Jananayagam: Absolutely not. We would not suggest that this is the starting point of this discussion. As a Tamil group, what we like to see is official acceptance that genocide is on going in Srilanka. We think that understanding the problem is the key to the solution. We think that lot of NGOs have come out and talked about genocide there.

BBC: I think they talked about – we have to be careful now, genocide does refer to something absolutely atrocious –we know there are civilians have been suffering and civilians have been killed. but, let us talk about the extent, trying to end it. Do you think laying down arms will do something to stop.
Jananayagam: “No I don’t. I don’t. I disagree with you on the point that genocide is something atrocious. Genocide by UN definition is an attempt to destroy in part or in whole an ethnic group. I think that what is going here becomes perilously close to at least destruction at least in part. The problem with genocide is you don’t recognize then till they are over. We never did in past till they are over. We also say as Tamils that this is a long running genocide started with legislation when a million Tamils lost citizenship. It is a very very long running structural issue.

BBC: But that is OK, what is being said now is the government has asked the Tamil tigers to release civilians – the international community and the Red Cross and the UN has talked about freedom of movement for people. so they are also in effect asking the Tamil Tigers to leave the conflict zone.
Jananayagam: That I agree with. That is perfectly fine. I don’t think that the Tamil tigers are holding the people back from the conflict zone of preventing them from moving …

BBC: Then why would the UN then call on them to provide freedom of movement, if they are ..
Jananayagam: That is a very interesting question for UN. The UN should be asking why those people are being shelled. why hospitals are being shelled, why safe zones are being shelled. There are 5000 shells that fell on the safe zone. The question is why is that happening? you can’t force people to move away from their homes. I don’t think UN should be suggesting that. It is a war crime to shell civilians in a safe zone. The UN should recognize that war crime right now. We need to recognize what is going on now by the name.

BBC: I think this group of countries all of them who were trying to play a part in ending the conflict are saying is that the Tamil tigers are being defeated on one battle field after another. It is a matter of time. Therefore, why not end it now before more lives are lost.
Jananayagam: I completely agree that is how they see it. But as Tamils, we believe that they see it wrong. The problem is not a problem of civil war – not a problem of terrorism as it is made out to be. It is an attack on Tamil people. There is a reason why Tamil people, civilians are being killed by their own government – supposedly their own government, Srilankan government is attacking its own people. Tamil people are under existential threat. We have been for a very long time. Nobody else seem to recognize that.

BBC: So, what would you say that. You don’t agree with the call to lay down the arms. what is the means to stop this – we both agree on this – the suffering of civilians?
Jananayagam: It is to recognize that there are war crimes, that there are acts of genocide. If you do not wish to recognize complete genocide, you can begin with acts of genocide. It is to impose sanctions for war crimes. It is to even that – balance out the playing field between the government and the Tigers.

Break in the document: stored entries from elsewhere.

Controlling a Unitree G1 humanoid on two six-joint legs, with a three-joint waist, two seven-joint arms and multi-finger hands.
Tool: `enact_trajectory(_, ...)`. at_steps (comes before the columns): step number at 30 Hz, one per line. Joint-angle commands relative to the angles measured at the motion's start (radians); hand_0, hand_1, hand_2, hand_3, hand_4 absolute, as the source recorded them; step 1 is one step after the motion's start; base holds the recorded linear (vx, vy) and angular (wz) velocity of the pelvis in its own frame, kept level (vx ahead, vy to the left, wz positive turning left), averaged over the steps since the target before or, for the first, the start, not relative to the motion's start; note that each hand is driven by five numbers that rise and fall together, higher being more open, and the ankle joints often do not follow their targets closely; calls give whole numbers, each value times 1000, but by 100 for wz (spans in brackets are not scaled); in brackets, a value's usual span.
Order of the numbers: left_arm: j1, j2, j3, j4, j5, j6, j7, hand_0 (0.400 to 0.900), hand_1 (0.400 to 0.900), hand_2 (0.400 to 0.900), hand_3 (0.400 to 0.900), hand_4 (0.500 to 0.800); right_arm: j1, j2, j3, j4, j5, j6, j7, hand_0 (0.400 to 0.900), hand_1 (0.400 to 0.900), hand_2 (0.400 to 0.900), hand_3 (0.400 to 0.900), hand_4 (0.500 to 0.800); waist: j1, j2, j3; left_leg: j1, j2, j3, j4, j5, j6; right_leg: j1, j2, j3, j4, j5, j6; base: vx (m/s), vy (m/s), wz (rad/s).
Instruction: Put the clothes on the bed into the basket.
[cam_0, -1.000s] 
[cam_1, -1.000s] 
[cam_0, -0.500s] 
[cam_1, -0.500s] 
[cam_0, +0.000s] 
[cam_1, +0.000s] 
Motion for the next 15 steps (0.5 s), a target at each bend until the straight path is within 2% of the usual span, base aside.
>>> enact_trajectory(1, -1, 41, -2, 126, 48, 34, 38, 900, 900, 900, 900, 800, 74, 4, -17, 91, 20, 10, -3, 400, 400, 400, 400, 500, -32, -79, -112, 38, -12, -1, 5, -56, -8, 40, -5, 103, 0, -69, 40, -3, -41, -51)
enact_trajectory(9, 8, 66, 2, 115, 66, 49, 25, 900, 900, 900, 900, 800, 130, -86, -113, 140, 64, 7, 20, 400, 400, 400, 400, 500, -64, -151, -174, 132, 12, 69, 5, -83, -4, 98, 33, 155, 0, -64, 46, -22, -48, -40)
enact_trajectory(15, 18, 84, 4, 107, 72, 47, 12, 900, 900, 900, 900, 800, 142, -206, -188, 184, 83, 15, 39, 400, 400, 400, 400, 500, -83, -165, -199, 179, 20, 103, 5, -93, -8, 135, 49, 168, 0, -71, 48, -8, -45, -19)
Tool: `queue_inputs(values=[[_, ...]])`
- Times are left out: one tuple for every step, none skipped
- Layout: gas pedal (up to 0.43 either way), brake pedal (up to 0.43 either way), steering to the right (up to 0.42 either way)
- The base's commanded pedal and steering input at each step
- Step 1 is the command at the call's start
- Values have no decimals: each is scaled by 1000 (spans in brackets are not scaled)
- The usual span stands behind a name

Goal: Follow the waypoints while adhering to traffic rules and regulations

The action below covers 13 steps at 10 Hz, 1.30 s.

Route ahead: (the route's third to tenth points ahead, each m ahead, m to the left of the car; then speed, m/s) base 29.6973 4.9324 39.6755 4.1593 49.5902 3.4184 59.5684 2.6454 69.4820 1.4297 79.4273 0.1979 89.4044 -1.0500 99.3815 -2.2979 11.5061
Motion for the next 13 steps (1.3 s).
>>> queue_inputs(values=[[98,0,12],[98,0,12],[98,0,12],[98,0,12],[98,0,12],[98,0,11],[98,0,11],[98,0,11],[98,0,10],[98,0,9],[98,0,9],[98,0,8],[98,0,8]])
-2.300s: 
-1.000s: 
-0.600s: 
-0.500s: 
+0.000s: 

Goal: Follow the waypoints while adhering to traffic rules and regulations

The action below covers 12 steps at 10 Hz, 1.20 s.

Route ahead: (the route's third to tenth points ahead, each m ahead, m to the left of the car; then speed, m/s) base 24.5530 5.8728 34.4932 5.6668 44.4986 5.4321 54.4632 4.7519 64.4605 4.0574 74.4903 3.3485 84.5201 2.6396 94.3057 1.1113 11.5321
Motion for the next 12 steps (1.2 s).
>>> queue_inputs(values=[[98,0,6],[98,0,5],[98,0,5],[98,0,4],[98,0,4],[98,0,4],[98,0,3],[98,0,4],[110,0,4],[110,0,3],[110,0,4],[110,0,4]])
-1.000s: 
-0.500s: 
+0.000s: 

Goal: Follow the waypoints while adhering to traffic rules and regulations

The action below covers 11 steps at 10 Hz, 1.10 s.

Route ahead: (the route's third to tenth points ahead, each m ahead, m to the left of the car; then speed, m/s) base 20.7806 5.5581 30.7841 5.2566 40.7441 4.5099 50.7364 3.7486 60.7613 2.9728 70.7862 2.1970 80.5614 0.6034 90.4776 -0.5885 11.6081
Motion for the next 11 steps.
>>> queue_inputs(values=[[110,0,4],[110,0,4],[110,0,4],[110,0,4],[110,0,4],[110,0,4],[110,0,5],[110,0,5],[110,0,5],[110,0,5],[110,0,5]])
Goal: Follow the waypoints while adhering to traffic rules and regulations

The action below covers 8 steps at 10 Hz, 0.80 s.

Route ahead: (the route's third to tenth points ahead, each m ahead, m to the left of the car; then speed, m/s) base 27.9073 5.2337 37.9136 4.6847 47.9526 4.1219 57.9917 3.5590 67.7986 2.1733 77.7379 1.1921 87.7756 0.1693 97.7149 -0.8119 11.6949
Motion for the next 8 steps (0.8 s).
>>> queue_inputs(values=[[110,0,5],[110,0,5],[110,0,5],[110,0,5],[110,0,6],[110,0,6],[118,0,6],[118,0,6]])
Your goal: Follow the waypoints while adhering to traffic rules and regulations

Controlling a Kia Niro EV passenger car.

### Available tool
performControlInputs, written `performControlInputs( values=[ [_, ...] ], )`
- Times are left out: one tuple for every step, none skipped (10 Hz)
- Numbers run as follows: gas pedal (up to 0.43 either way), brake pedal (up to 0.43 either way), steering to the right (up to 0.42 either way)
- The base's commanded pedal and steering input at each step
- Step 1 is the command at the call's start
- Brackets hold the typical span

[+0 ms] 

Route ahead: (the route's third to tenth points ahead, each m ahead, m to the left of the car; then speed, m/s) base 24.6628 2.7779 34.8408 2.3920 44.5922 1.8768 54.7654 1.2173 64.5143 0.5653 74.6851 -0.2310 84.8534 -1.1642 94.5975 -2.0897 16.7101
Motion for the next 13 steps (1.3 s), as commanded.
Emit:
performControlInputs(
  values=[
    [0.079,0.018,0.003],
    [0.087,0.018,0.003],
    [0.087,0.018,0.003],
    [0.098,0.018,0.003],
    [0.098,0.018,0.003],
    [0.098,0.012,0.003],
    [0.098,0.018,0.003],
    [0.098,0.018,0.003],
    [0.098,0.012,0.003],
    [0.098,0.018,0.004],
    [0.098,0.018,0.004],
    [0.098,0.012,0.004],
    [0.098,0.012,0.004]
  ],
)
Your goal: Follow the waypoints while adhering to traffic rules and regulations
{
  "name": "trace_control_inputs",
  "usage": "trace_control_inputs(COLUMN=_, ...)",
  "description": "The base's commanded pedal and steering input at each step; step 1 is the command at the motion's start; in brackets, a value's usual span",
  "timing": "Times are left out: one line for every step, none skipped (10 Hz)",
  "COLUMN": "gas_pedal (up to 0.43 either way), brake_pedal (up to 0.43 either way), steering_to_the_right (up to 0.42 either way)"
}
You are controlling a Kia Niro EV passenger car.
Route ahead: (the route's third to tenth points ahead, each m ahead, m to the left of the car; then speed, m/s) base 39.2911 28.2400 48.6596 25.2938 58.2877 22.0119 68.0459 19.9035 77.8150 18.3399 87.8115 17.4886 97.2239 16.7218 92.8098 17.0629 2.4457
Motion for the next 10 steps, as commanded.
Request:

BBC: That is after the fighting is over there should be an investigation into. What about now, when the fighting is continuing?
Jananayagam: I think that the recognition has to be immediate. In Rwanda, that was the mistake that was made. In Rwanda, the US and Britain obstructed recognition. That cost lives.

BBC: So, should the Tamil Tiger rebels keep fighting?
Jananayagam: I don’t think the UN, based on its record in Rwanda, has proved that it can alone defend the Tamil people. Tamil people are under threat, and there is a party required to defend them. The Tamil people have to choose.